Whenever the word "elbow" turns up in a line below, that line should be copied.
==== PROVIDED INFORMATION
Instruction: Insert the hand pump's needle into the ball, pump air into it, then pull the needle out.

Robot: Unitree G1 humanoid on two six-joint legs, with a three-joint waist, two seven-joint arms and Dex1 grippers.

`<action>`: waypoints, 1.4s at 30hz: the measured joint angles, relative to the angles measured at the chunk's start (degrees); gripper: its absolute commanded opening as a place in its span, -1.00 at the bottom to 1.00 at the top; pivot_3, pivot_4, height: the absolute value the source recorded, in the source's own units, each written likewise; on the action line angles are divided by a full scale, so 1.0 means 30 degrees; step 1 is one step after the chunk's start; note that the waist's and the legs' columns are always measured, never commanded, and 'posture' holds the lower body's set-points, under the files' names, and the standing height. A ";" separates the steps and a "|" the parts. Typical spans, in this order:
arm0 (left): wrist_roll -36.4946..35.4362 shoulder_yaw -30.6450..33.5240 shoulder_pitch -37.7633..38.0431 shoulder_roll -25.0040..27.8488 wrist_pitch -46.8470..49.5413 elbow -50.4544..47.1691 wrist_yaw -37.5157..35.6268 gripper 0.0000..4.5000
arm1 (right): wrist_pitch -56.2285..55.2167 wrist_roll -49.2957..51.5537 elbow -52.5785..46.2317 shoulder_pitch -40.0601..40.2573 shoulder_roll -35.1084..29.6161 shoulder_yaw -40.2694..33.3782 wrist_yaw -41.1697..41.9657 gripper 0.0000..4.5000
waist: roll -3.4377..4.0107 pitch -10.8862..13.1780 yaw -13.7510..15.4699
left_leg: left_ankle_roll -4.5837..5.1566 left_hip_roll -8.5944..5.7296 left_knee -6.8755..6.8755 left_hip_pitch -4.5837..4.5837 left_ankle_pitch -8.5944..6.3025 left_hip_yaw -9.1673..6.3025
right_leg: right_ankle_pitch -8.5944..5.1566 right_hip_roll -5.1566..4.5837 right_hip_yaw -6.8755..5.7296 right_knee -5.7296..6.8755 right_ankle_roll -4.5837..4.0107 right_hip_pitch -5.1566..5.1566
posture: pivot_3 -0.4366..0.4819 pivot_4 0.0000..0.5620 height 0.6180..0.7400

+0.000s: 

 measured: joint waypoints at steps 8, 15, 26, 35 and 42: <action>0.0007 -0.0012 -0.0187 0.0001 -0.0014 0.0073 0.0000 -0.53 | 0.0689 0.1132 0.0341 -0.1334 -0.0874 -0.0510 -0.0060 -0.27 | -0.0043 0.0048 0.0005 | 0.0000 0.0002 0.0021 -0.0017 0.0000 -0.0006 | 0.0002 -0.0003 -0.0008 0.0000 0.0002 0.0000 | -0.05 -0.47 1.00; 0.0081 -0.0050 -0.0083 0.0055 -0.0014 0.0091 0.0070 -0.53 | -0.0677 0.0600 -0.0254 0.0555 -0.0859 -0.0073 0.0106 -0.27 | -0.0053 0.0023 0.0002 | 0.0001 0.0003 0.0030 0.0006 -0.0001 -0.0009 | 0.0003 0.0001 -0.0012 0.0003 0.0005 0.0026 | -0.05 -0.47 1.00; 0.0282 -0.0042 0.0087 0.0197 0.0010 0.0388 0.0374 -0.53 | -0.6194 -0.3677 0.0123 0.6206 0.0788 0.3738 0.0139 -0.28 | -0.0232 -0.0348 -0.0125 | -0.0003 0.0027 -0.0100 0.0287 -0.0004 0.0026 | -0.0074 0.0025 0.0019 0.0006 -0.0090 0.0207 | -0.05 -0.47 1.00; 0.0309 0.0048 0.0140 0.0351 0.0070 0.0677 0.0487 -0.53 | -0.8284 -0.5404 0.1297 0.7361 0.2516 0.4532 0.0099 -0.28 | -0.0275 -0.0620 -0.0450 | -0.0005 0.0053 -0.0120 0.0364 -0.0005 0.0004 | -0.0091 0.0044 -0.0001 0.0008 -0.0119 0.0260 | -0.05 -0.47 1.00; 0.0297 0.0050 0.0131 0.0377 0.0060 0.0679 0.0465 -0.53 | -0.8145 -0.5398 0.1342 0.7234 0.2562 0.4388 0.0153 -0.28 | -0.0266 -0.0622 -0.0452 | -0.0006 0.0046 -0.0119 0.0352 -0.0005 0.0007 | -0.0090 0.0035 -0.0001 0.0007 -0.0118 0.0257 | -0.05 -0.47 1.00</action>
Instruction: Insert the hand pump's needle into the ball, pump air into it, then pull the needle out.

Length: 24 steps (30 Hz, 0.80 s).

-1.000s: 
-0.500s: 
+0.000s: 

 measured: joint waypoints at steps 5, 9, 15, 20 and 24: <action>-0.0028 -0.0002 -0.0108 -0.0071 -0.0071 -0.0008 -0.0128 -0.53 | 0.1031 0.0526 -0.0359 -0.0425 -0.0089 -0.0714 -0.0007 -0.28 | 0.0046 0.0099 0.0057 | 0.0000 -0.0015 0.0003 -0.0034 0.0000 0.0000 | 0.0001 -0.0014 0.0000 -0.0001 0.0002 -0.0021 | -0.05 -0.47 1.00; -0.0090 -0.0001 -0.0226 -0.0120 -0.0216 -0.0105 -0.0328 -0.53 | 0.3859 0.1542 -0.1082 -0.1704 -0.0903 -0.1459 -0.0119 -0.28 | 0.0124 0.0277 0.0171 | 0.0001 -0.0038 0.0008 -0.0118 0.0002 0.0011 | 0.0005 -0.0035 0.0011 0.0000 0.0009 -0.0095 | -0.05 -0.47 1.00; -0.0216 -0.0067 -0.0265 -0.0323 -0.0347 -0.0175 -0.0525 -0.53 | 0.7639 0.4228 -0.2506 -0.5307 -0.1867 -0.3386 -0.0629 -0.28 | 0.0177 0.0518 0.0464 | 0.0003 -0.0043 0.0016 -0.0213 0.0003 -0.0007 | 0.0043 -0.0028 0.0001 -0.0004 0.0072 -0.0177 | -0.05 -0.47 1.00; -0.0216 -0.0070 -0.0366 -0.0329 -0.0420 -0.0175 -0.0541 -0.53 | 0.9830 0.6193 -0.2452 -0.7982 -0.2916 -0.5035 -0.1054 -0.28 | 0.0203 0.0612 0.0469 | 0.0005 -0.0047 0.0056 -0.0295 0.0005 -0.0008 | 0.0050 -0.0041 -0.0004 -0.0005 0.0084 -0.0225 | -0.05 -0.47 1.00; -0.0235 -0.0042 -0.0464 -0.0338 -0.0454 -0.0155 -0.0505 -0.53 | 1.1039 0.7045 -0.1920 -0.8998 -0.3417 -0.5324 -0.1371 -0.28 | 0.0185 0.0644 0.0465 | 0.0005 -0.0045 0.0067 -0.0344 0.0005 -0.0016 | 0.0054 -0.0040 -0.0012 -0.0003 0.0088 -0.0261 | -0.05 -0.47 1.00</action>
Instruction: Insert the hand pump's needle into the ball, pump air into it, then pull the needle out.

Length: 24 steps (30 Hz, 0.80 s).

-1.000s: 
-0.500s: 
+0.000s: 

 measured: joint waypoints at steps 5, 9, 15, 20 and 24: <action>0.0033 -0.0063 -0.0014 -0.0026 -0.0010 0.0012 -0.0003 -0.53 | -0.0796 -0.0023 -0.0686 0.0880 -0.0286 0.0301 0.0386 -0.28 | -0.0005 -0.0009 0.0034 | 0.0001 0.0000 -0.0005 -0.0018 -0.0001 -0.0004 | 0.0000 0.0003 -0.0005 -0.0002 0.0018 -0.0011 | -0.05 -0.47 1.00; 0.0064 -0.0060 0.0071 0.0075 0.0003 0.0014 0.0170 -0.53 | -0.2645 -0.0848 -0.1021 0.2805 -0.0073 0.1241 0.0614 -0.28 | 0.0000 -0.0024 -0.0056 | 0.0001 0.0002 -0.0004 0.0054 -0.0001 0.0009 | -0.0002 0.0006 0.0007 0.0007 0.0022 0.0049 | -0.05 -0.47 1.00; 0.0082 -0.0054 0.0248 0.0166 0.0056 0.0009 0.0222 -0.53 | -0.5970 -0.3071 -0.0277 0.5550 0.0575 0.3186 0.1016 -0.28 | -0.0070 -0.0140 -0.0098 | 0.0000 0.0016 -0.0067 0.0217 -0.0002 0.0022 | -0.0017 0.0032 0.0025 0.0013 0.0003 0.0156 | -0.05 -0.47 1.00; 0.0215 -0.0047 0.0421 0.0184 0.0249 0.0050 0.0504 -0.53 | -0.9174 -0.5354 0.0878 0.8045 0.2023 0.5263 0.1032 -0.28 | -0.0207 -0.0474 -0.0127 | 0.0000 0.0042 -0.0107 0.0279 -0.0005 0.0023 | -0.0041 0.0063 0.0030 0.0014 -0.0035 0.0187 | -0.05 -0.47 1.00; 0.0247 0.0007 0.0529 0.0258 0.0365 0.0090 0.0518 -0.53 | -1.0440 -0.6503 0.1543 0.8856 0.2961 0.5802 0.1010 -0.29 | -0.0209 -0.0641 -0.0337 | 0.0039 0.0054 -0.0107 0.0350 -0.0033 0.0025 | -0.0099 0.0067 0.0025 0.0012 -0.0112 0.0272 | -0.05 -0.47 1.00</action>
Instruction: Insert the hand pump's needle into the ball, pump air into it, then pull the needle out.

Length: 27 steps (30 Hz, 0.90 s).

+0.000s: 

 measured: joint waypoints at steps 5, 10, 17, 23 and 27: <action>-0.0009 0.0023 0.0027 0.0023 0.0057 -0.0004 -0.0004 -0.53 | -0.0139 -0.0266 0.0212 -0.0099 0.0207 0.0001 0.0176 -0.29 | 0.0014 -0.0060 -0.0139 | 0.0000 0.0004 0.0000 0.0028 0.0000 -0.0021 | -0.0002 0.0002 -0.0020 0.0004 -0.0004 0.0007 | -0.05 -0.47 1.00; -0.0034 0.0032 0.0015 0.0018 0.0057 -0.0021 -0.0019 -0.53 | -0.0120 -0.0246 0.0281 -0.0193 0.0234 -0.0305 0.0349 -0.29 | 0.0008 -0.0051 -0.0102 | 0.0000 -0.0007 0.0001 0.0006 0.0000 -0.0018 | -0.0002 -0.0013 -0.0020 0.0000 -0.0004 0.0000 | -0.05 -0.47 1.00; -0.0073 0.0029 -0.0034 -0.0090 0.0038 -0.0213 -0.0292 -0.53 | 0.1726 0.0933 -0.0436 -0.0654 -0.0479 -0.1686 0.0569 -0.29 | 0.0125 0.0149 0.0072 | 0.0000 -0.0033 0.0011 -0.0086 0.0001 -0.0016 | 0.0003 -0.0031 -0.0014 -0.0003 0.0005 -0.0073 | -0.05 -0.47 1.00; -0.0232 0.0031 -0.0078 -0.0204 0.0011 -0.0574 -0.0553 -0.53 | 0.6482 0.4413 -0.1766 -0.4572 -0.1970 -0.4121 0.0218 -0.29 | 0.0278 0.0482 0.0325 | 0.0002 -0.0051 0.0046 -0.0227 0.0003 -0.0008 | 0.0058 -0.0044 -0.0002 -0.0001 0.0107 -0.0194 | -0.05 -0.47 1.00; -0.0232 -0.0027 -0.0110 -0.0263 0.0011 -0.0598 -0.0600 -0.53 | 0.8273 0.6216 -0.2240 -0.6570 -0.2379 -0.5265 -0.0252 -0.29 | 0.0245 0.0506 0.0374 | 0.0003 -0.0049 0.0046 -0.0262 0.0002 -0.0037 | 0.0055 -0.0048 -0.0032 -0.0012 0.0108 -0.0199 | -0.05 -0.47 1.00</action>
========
[FINISHED TASK]:
arm0 (left): wrist_roll -36.4946..35.4362 shoulder_yaw -30.6450..33.5240 shoulder_pitch -37.7633..38.0431 shoulder_roll -25.0040..27.8488 wrist_pitch -46.8470..49.5413 elbow -50.4544..47.1691 wrist_yaw -37.5157..35.6268 gripper 0.0000..4.5000
arm1 (right): wrist_pitch -56.2285..55.2167 wrist_roll -49.2957..51.5537 elbow -52.5785..46.2317 shoulder_pitch -40.0601..40.2573 shoulder_roll -35.1084..29.6161 shoulder_yaw -40.2694..33.3782 wrist_yaw -41.1697..41.9657 gripper 0.0000..4.5000

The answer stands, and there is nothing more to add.